Es ist eine Dramaturgie, die nur das Leben so wiedergeben kann, der Horror, aufgenommen in dem 160-Sekunden-YouTube-Video, Realität.
Wolf verfolgt Joggerin mit Hund auf Feld
Langsam bewegt sich die Frau von dem Wolf weg, ihre Augen sind immer in seine Richtung gerichtet. Sie bleibt stehen, brüllt das Tier an, zwingt es so in den Rückzug. Der Wolf blickt sie starr an, atmet eine große Wolke Luft aus.
Immer wieder kommt er ihr aber auch gefährlich nah. Einmal sogar so nah, dass sie beinahe nach ihm hätte treten können. Die Frau zieht fest an der Leine, redet – trotz lebensgefährlicher Situation – ruhig auf ihre Hündin ein. Sie will eine Konfrontation beider Tiere vermeiden.
Laut Angaben des Bundesministeriums für Umwelt, Naturschutz und nukleare Sicherheit, kurz BMU, hat die Hundehalterin genau richtig reagiert: anleinen, schreien, ruhig zurückziehen.
„Wölfe sind die Vorfahren unserer Hunde und können noch immer mit ihnen kommunizieren. Gerade die Tatsache, dass Wölfe Hunde unter Umständen als Artgenossen ansehen, kann jedoch problematisch sein“, so die Erklärung des BMU.
„Hunde verhalten sich in der Regel nicht wie Wölfe, was zu ‚Missverständnissen‘ führen kann.“ Aus Wolfssicht betritt der Hund ihr Territorium – was es zu schützen gilt. Der Mensch ist den Rudel-Tieren in aller Regel völlig egal.
Schon der achte Wolf in Hamburg gesichtet
Erst vor wenigen Tagen veröffentlichte die Hamburger Umweltbehörde ein Foto eines Wolfes, der sich nahe der Sinstorfer Kirche am südlichen Stadtrand aufhielt. Es sei das achte in der Stadt gesichtete Tier, teilte die Behörde mit.

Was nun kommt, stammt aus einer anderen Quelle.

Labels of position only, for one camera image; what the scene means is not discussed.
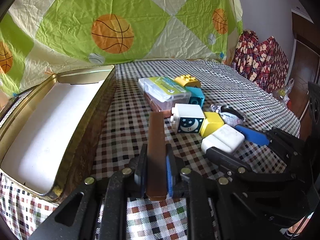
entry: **brown rectangular block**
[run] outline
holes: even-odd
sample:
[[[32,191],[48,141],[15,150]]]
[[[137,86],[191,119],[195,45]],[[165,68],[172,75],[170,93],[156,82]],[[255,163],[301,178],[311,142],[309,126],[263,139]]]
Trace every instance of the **brown rectangular block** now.
[[[147,93],[143,93],[144,98],[147,100],[148,104],[150,105],[152,111],[154,112],[162,112],[163,118],[168,118],[171,116],[171,109],[168,110],[162,110],[156,103],[156,101],[151,99]]]
[[[152,201],[165,200],[168,193],[165,156],[163,113],[151,112],[148,132],[146,195]]]

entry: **red plaid pillow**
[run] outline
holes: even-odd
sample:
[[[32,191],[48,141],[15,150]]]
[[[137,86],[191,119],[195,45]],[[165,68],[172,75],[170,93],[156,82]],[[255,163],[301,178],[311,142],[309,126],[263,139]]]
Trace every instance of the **red plaid pillow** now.
[[[259,44],[256,33],[250,30],[240,36],[233,62],[240,75],[267,92],[284,84],[288,72],[288,59],[275,38]]]

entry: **yellow block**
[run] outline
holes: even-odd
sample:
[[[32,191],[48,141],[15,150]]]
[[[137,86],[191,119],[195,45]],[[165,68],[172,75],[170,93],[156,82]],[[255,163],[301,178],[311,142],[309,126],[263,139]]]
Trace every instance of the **yellow block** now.
[[[218,130],[222,125],[224,125],[223,120],[217,113],[204,112],[204,116],[205,119],[200,129],[200,134],[202,137],[207,137],[208,135]]]
[[[179,83],[183,87],[196,87],[201,88],[201,83],[195,77],[191,75],[181,75],[174,79],[175,82]]]

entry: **checkered tablecloth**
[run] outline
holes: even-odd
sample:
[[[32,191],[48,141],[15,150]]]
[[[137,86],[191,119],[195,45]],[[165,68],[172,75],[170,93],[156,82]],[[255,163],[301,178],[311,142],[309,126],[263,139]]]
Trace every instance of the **checkered tablecloth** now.
[[[230,105],[243,112],[246,125],[257,130],[272,127],[298,136],[300,123],[266,92],[241,77],[230,67],[207,61],[149,61],[116,67],[117,90],[104,124],[92,174],[97,179],[110,177],[138,156],[148,138],[151,111],[138,90],[142,77],[181,74],[196,76],[205,95],[203,109],[211,104]],[[216,166],[203,157],[199,134],[175,134],[169,118],[164,120],[166,141],[186,166],[203,177],[221,176]],[[245,141],[235,156],[251,165],[255,172],[282,172],[285,164],[269,149]],[[33,197],[1,174],[1,215],[19,239],[26,239],[56,208],[52,203]],[[167,197],[165,201],[128,200],[127,239],[187,239],[185,200]]]

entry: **teal duplo brick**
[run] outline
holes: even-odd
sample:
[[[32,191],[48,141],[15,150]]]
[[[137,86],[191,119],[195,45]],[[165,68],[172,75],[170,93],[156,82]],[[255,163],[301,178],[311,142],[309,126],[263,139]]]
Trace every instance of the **teal duplo brick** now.
[[[204,94],[202,93],[201,88],[185,87],[185,89],[191,92],[189,104],[199,105],[202,108],[204,103]]]

Und die Frau aus Wietzendorf? Das Video endet mit einer nach unten gerichteten Kameralinse, das Bild ruckelt, der Wind pfeift. Nur noch Schritte sind zu sehen, schweres Atmen zu hören – das Ende einer unheimlichen Begegnung.

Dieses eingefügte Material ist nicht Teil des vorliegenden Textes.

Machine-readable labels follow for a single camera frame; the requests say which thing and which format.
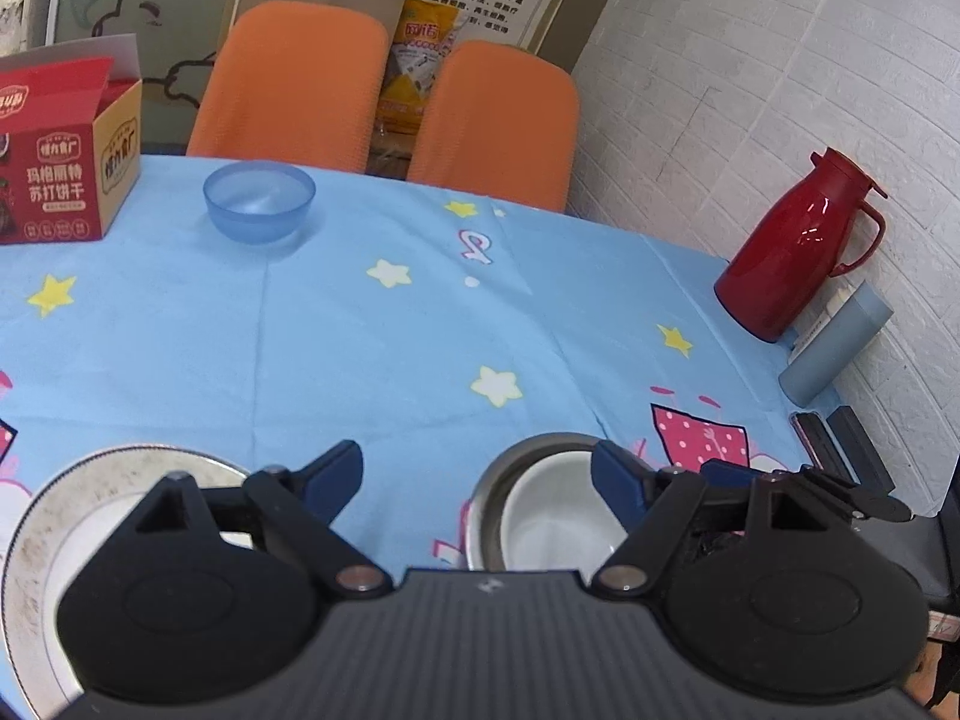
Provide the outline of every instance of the soda cracker box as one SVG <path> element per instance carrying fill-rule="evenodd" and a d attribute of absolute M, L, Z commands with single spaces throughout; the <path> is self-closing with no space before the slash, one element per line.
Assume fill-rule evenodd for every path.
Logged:
<path fill-rule="evenodd" d="M 140 172 L 136 36 L 0 59 L 0 245 L 97 241 Z"/>

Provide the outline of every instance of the orange chair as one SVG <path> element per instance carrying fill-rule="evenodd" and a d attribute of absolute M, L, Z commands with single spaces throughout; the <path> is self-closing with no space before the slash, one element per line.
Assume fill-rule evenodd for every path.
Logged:
<path fill-rule="evenodd" d="M 562 211 L 578 115 L 577 90 L 560 68 L 464 42 L 440 66 L 407 180 Z"/>
<path fill-rule="evenodd" d="M 383 25 L 356 11 L 248 10 L 217 57 L 187 154 L 363 172 L 389 49 Z"/>

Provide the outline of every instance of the yellow package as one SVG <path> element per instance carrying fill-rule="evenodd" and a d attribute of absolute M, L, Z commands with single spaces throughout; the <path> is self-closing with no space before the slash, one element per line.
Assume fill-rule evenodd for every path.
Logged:
<path fill-rule="evenodd" d="M 450 53 L 464 23 L 467 14 L 453 5 L 404 2 L 376 106 L 387 130 L 416 135 L 440 62 Z"/>

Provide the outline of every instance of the blue plastic bowl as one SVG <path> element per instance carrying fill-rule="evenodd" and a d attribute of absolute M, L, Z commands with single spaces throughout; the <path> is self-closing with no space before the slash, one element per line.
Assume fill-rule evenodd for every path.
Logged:
<path fill-rule="evenodd" d="M 203 182 L 213 226 L 242 244 L 270 244 L 296 231 L 316 192 L 309 175 L 281 162 L 237 162 Z"/>

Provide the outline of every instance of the blue tablecloth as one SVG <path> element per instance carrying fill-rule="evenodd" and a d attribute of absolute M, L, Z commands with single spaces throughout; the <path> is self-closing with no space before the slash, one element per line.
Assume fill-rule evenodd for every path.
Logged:
<path fill-rule="evenodd" d="M 609 437 L 654 466 L 692 464 L 701 443 L 805 461 L 776 384 L 786 349 L 717 303 L 722 260 L 323 170 L 304 234 L 244 247 L 205 213 L 222 164 L 145 157 L 102 242 L 0 247 L 4 483 L 36 490 L 128 442 L 258 469 L 349 437 L 366 476 L 336 528 L 400 576 L 455 557 L 476 480 L 531 435 Z M 26 712 L 6 662 L 0 692 Z"/>

Dieser Artikel wurde verfasst von Daniel Gözübüyük„
Soweit der Artikel des Focus.
Hier das Video zur Wolfsbegegnung; machen Sie sich selbst ein Bild, bevor ich kurz kommentiere:
So ist das mit Halbwahrheit in „Leitmedien“:
Der Wolf verfolgt Joggerin: falsch
Der Wolf kam gefährlich nah: falsch.
Lebensgefährliche Situation: falsch
Konfrontation der beiden Tiere vermeiden: wäre bei etwas ruhigerem Verhalten der Frau richtig: Der Hund gehört hinter die Frau!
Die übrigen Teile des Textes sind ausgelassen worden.